Retype verbatim the lines of the listing, from the very first through the line with "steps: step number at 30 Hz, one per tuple".
##### SUPPLIED INFORMATION #####
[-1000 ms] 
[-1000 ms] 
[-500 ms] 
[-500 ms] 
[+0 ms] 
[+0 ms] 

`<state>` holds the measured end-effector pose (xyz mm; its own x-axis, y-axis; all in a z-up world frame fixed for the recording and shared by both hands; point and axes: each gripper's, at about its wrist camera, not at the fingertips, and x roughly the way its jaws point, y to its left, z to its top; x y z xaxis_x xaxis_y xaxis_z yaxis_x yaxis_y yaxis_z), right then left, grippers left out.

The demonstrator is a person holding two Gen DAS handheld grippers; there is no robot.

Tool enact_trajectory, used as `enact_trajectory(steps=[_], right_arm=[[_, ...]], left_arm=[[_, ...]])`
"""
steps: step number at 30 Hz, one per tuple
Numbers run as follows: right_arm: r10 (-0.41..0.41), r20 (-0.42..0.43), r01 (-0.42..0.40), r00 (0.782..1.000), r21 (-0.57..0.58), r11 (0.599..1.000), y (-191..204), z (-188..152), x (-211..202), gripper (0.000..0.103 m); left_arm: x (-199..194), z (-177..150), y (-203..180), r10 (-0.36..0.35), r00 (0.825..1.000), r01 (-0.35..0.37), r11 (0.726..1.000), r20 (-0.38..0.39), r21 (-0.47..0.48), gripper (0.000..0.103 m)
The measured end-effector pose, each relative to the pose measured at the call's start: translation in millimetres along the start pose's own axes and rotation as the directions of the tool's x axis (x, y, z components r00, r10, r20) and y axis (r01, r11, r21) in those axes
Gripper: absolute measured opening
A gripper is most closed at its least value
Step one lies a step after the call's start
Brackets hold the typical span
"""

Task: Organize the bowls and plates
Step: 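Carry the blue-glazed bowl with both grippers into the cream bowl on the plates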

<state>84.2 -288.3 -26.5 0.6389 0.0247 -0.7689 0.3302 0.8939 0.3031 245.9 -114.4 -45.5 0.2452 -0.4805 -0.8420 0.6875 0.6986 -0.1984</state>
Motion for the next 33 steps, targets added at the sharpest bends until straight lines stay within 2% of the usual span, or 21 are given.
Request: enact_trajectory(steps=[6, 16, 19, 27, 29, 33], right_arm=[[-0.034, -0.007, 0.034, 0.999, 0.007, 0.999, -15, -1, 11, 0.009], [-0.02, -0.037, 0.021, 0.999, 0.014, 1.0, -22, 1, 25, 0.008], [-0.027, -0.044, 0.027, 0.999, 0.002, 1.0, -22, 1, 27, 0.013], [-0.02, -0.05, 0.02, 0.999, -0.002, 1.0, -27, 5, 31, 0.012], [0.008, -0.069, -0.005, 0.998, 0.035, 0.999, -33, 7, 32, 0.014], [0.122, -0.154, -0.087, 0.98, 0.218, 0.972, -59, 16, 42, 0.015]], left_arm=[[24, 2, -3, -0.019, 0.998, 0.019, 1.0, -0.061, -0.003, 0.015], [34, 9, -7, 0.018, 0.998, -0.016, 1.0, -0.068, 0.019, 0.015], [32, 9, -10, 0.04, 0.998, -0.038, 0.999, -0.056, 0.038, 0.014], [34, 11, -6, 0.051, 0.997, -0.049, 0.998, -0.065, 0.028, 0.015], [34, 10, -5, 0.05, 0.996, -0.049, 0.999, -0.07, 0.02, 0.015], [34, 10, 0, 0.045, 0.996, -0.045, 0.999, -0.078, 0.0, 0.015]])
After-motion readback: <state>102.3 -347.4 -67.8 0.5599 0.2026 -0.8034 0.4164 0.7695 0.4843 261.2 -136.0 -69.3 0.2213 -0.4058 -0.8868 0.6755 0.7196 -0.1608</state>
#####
# YOUR RESPONSE:
[-1000 ms] 
[-1000 ms] 
[-500 ms] 
[-500 ms] 
[+0 ms] 
[+0 ms] 

`<state>` holds the measured end-effector pose (xyz mm; its own x-axis, y-axis; all in a z-up world frame fixed for the recording and shared by both hands; point and axes: each gripper's, at about its wrist camera, not at the fingertips, and x roughly the way its jaws point, y to its left, z to its top; x y z xaxis_x xaxis_y xaxis_z yaxis_x yaxis_y yaxis_z), right then left, grippers left out.

The demonstrator is a person holding two Gen DAS handheld grippers; there is no robot.

Tool enact_trajectory, used as `enact_trajectory(steps=[_], right_arm=[[_, ...]], left_arm=[[_, ...]])`
"""
steps: step number at 30 Hz, one per tuple

What the exercise required is now done.